妖精がいたずらで不思議な夢を見せるなんて話もあるから・・・きっとそう言う夢を見て口にしたんだろうって認識されてたんじゃないかな?


「まぁ、子供なら突拍子の無い事も言い出すからな・・・。

幼いから周りも不思議に思わなかったか。」


こう言う話ですら考察するんだなぁ。

そんなに気になるものかな?


「不思議そうな顔だね。」


「んー・・・。そう言うものって割り切って流す私からすればとことん突き詰めるのが不思議なので・・・。」


「なるほど、自分と対極のような位置にいるのがリィンか。

それは不思議に思うかも。」


「分からない事を放置すると気持ち悪いだろう。」


「双子が騒動を起こし続けてたのでじっくり考える時間もありませんでしたから。」


「なるほど、確かに騒動が回りにあれば身の安全確保に集中もしたいから考え事も出来んな。

なら、疑問も落としどころさえあれば問題ないだろう。」


「精霊の私からすれば好奇心と興味が無いと無理かな?」


精霊はそう言う感じなんだ・・・。

まぁ、あの双子と楽しそうにしてるちっちゃな精霊とか見ると好奇心旺盛なんだろうなぁ・・・。

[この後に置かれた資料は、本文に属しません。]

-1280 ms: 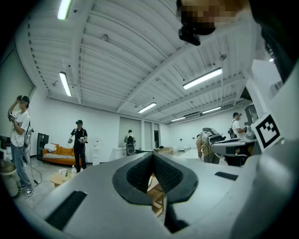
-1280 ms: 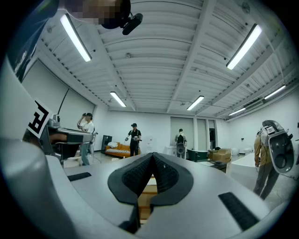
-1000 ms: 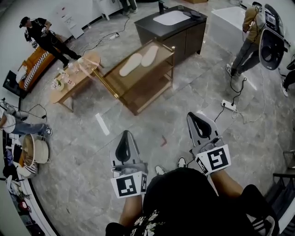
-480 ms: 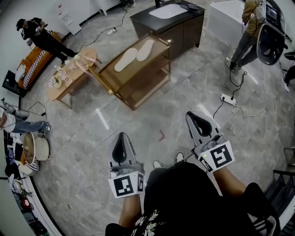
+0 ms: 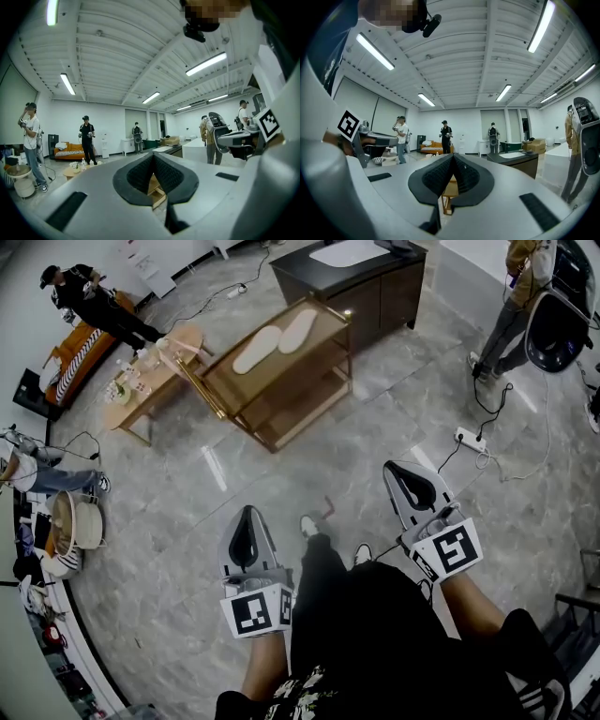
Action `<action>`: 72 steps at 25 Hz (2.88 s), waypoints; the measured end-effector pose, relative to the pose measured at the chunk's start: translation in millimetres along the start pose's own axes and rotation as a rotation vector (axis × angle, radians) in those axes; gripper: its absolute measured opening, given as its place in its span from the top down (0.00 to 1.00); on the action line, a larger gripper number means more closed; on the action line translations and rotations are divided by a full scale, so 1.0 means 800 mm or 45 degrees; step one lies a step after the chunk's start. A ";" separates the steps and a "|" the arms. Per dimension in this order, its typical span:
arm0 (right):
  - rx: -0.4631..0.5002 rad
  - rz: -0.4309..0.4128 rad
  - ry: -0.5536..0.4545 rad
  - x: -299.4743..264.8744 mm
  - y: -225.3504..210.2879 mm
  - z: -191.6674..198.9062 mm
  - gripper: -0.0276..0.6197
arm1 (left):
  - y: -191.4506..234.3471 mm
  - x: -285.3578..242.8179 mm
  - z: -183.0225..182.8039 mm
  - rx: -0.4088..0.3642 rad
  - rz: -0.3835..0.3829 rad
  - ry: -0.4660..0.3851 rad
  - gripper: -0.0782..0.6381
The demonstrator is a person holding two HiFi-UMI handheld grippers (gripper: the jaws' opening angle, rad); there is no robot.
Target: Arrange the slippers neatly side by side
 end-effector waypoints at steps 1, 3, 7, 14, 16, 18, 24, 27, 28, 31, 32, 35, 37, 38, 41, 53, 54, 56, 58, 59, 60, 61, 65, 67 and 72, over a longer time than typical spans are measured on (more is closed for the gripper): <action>0.001 -0.004 -0.003 -0.002 -0.001 0.000 0.97 | 0.000 0.000 0.000 -0.007 -0.003 -0.001 0.89; 0.001 -0.005 -0.005 -0.003 -0.003 0.002 0.97 | 0.000 -0.004 -0.001 -0.019 -0.005 -0.007 0.89; -0.005 0.015 0.006 -0.003 -0.010 0.012 0.97 | -0.003 -0.016 0.003 -0.018 0.008 -0.025 0.89; 0.013 0.017 0.019 -0.018 -0.018 0.009 0.97 | -0.001 -0.039 -0.002 0.001 0.016 -0.055 0.89; -0.002 0.009 0.019 -0.025 -0.021 0.009 0.97 | 0.000 -0.045 -0.005 0.009 0.012 -0.065 0.89; -0.016 -0.005 0.018 -0.034 -0.023 0.009 0.97 | 0.003 -0.049 -0.007 0.014 0.001 -0.072 0.89; -0.003 -0.057 -0.006 -0.070 -0.024 -0.005 0.97 | 0.021 -0.066 -0.008 0.029 -0.050 -0.068 0.89; -0.018 -0.058 -0.005 -0.088 -0.029 -0.006 0.97 | 0.026 -0.080 -0.012 0.023 -0.054 -0.073 0.89; -0.024 -0.055 -0.008 -0.095 -0.031 -0.007 0.97 | 0.029 -0.086 -0.013 0.023 -0.055 -0.074 0.89; -0.025 -0.061 -0.015 -0.118 -0.035 -0.014 0.97 | 0.040 -0.105 -0.019 0.030 -0.062 -0.073 0.89; -0.022 -0.066 -0.019 -0.124 -0.037 -0.017 0.97 | 0.044 -0.112 -0.022 0.030 -0.063 -0.075 0.89; -0.026 -0.060 -0.025 -0.142 -0.044 -0.026 0.97 | 0.053 -0.130 -0.032 0.026 -0.052 -0.082 0.89; -0.037 -0.039 -0.027 -0.152 -0.049 -0.028 0.97 | 0.058 -0.143 -0.035 0.022 -0.036 -0.077 0.89; -0.041 -0.025 -0.030 -0.157 -0.051 -0.028 0.97 | 0.060 -0.149 -0.036 0.017 -0.029 -0.073 0.89; -0.051 0.001 -0.029 -0.175 -0.060 -0.030 0.97 | 0.069 -0.169 -0.041 0.007 -0.019 -0.064 0.89; -0.045 0.039 0.002 -0.260 -0.071 -0.052 0.97 | 0.120 -0.256 -0.062 -0.005 0.051 -0.056 0.89; -0.046 0.042 0.003 -0.268 -0.071 -0.055 0.97 | 0.125 -0.263 -0.065 -0.005 0.058 -0.056 0.89; -0.047 0.048 0.008 -0.284 -0.072 -0.059 0.97 | 0.135 -0.277 -0.069 -0.007 0.072 -0.056 0.89; -0.047 0.054 0.012 -0.301 -0.071 -0.063 0.97 | 0.147 -0.291 -0.073 -0.012 0.079 -0.057 0.89; -0.046 0.059 0.011 -0.310 -0.071 -0.065 0.97 | 0.154 -0.298 -0.074 -0.012 0.082 -0.057 0.89; -0.045 0.070 0.007 -0.318 -0.072 -0.067 0.97 | 0.159 -0.306 -0.075 -0.011 0.086 -0.056 0.89; -0.044 0.086 0.003 -0.326 -0.074 -0.068 0.97 | 0.165 -0.315 -0.076 -0.012 0.091 -0.054 0.89; -0.057 0.126 0.010 -0.363 -0.076 -0.072 0.97 | 0.194 -0.344 -0.076 -0.013 0.118 -0.042 0.89; -0.052 0.130 0.021 -0.380 -0.071 -0.076 0.97 | 0.211 -0.356 -0.076 -0.017 0.134 -0.041 0.89; -0.040 0.181 0.020 -0.405 -0.066 -0.085 0.97 | 0.233 -0.393 -0.081 -0.024 0.196 -0.053 0.89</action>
Point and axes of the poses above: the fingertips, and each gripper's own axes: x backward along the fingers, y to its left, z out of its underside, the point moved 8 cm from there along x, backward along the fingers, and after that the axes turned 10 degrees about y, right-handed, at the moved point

好奇心旺盛だからこそあの双子と楽しく過ごせてるんだろうし。


「双子の事か?」


「よくわかりますね?」


「精霊に関しては双子ぐらいだろう?」


なるほど、共通点から考えてる事を察知されたのか・・・。

観察力すごいなぁ。

私はそう言うものとかって流しちゃうし・・・。


「あまり深く考えてないな・・・。

そうやってなんでも流して良く生きていけるな。」


「生きていけるからいいんじゃないんです?」


「馬鹿か、馬鹿王太子みたいなのもいるんだから知識はため込んでおけ。

他国でその知識は多額の金になる時もある。」


「自衛能力無いからこそため込むのはダメなんじゃないんです?

権力持ち相手だと囲われるじゃないですか。」


「む・・・確かにそうだな。

なるほど、ロイエの場合は自衛を兼ねてるのかもしれんな。

貴族令嬢として深く知りすぎればそれもそれで厄介か・・・。

・・・感覚的にそう言うのを察知してるんじゃないか?」


「考察でとんでもない事言い出すのやめてくれません?

私、自身はそんなもの自覚もしてないしそう言う風に生きて来たとしか言えないんですよ?」


リィンさんの考えにドン引きする。

とんでも無い事言うのやめて欲しい。

それが当たってたら怖いんですけど?

無意識死亡フラグ折りしてるって事ですよね?

今後の自分の発言や行動がフラグ避けしてるかもって怯えるやつじゃないですかぁ!